■ **What the task requires**
Output each entry verbatim.

[Stored entries]
════
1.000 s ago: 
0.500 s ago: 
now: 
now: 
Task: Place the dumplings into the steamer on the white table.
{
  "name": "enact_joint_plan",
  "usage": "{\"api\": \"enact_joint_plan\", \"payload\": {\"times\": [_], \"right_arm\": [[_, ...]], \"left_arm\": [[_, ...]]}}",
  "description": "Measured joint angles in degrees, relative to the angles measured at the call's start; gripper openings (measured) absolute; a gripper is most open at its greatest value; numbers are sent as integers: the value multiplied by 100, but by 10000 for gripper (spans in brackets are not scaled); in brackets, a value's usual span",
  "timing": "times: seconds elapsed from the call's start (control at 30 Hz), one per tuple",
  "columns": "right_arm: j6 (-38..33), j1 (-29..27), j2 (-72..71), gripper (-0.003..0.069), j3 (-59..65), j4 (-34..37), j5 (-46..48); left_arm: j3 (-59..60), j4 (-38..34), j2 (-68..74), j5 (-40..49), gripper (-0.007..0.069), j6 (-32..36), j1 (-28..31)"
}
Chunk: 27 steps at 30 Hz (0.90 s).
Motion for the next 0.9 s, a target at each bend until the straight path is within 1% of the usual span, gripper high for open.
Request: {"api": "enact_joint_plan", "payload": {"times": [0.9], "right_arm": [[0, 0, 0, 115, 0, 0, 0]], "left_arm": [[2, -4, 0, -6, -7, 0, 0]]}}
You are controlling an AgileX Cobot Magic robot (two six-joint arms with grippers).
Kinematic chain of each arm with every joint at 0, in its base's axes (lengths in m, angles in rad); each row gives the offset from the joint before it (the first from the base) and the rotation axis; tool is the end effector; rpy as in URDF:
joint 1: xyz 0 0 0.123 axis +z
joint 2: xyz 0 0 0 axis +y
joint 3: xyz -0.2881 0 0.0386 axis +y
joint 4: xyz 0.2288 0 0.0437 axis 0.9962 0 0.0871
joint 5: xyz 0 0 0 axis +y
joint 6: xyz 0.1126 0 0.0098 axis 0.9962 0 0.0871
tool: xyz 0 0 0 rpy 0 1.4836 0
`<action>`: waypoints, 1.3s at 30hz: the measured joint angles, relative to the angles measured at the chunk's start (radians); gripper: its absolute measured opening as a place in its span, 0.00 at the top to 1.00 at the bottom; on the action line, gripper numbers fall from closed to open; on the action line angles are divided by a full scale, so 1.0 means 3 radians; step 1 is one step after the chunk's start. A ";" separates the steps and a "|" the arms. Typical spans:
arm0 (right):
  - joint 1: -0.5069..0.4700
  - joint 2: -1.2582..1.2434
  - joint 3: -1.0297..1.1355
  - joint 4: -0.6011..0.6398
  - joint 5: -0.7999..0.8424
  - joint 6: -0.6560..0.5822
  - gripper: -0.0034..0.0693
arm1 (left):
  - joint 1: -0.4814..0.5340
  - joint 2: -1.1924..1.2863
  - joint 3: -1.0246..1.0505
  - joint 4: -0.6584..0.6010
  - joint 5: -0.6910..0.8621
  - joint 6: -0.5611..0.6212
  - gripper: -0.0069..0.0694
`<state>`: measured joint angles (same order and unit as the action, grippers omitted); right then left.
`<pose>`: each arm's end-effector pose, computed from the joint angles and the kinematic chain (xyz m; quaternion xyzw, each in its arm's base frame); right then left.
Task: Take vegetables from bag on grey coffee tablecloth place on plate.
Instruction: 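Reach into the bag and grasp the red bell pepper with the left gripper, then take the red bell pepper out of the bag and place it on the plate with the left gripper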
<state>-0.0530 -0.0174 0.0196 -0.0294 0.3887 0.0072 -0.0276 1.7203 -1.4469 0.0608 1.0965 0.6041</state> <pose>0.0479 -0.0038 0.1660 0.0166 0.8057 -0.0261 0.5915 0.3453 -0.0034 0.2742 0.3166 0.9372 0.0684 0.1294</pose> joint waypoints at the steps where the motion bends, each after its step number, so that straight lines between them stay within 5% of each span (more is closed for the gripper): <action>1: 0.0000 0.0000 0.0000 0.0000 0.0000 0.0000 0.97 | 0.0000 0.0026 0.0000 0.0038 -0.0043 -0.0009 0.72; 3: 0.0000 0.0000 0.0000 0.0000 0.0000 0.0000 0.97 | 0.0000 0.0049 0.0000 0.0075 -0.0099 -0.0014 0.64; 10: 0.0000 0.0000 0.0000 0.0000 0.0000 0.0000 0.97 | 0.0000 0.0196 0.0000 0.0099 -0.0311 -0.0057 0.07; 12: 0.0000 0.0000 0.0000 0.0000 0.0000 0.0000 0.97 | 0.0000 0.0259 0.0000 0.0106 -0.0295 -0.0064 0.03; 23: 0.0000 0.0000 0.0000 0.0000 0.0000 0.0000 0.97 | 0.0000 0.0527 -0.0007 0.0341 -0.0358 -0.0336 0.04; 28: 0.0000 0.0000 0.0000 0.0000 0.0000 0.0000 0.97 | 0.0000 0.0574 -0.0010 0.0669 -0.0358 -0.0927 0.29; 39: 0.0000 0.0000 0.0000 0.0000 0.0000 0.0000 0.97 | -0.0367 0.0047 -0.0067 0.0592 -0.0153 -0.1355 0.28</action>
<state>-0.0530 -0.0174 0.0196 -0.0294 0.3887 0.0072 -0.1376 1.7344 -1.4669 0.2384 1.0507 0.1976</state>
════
■ **Answer to the exercise**
1.000 s ago: 
0.500 s ago: 
now: 
now: 
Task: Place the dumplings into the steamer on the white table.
{
  "name": "enact_joint_plan",
  "usage": "{\"api\": \"enact_joint_plan\", \"payload\": {\"times\": [_], \"right_arm\": [[_, ...]], \"left_arm\": [[_, ...]]}}",
  "description": "Measured joint angles in degrees, relative to the angles measured at the call's start; gripper openings (measured) absolute; a gripper is most open at its greatest value; numbers are sent as integers: the value multiplied by 100, but by 10000 for gripper (spans in brackets are not scaled); in brackets, a value's usual span",
  "timing": "times: seconds elapsed from the call's start (control at 30 Hz), one per tuple",
  "columns": "right_arm: j6 (-38..33), j1 (-29..27), j2 (-72..71), gripper (-0.003..0.069), j3 (-59..65), j4 (-34..37), j5 (-46..48); left_arm: j3 (-59..60), j4 (-38..34), j2 (-68..74), j5 (-40..49), gripper (-0.007..0.069), j6 (-32..36), j1 (-28..31)"
}
Chunk: 27 steps at 30 Hz (0.90 s).
Motion for the next 0.9 s, a target at each bend until the straight path is within 1% of the usual span, gripper high for open.
Request: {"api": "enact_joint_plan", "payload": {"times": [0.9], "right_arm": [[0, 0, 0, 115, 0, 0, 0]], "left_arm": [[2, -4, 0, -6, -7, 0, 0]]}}
You are controlling an AgileX Cobot Magic robot (two six-joint arms with grippers).
Kinematic chain of each arm with every joint at 0, in its base's axes (lengths in m, angles in rad); each row gives the offset from the joint before it (the first from the base) and the rotation axis; tool is the end effector; rpy as in URDF:
joint 1: xyz 0 0 0.123 axis +z
joint 2: xyz 0 0 0 axis +y
joint 3: xyz -0.2881 0 0.0386 axis +y
joint 4: xyz 0.2288 0 0.0437 axis 0.9962 0 0.0871
joint 5: xyz 0 0 0 axis +y
joint 6: xyz 0.1126 0 0.0098 axis 0.9962 0 0.0871
tool: xyz 0 0 0 rpy 0 1.4836 0
`<action>`: waypoints, 1.3s at 30hz: the measured joint angles, relative to the angles measured at the chunk's start (radians); gripper: its absolute measured opening as a place in its span, 0.00 at the top to 1.00 at the bottom; on the action line, gripper numbers fall from closed to open; on the action line angles are divided by a full scale, so 1.0 means 3 radians; step 1 is one step after the chunk's start. A ";" separates the steps and a "|" the arms. Typical spans:
arm0 (right):
  - joint 1: -0.5069..0.4700
  - joint 2: -1.2582..1.2434
  - joint 3: -1.0297..1.1355
  - joint 4: -0.6011..0.6398
  - joint 5: -0.7999..0.8424
  - joint 6: -0.6560..0.5822
  - gripper: -0.0034..0.0693
arm1 (left):
  - joint 1: -0.4814..0.5340
  - joint 2: -1.1924..1.2863
  - joint 3: -1.0246..1.0505
  - joint 4: -0.6584..0.6010
  - joint 5: -0.6910..0.8621
  - joint 6: -0.5611..0.6212
  - gripper: -0.0069..0.0694
`<state>`: measured joint angles (same order and unit as the action, grippers omitted); right then left.
`<pose>`: each arm's end-effector pose, computed from the joint angles and the kinematic chain (xyz m; quaternion xyzw, each in its arm's base frame); right then left.
Task: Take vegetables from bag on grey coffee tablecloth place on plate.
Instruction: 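Reach into the bag and grasp the red bell pepper with the left gripper, then take the red bell pepper out of the bag and place it on the plate with the left gripper
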<state>-0.0530 -0.0174 0.0196 -0.0294 0.3887 0.0072 -0.0276 1.7203 -1.4469 0.0608 1.0965 0.6041</state> <pose>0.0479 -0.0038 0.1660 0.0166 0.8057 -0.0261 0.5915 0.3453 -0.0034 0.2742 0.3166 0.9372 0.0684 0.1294</pose> joint waypoints at the steps where the motion bends, each after its step number, so that straight lines between them stay within 5% of each span (more is closed for the gripper): <action>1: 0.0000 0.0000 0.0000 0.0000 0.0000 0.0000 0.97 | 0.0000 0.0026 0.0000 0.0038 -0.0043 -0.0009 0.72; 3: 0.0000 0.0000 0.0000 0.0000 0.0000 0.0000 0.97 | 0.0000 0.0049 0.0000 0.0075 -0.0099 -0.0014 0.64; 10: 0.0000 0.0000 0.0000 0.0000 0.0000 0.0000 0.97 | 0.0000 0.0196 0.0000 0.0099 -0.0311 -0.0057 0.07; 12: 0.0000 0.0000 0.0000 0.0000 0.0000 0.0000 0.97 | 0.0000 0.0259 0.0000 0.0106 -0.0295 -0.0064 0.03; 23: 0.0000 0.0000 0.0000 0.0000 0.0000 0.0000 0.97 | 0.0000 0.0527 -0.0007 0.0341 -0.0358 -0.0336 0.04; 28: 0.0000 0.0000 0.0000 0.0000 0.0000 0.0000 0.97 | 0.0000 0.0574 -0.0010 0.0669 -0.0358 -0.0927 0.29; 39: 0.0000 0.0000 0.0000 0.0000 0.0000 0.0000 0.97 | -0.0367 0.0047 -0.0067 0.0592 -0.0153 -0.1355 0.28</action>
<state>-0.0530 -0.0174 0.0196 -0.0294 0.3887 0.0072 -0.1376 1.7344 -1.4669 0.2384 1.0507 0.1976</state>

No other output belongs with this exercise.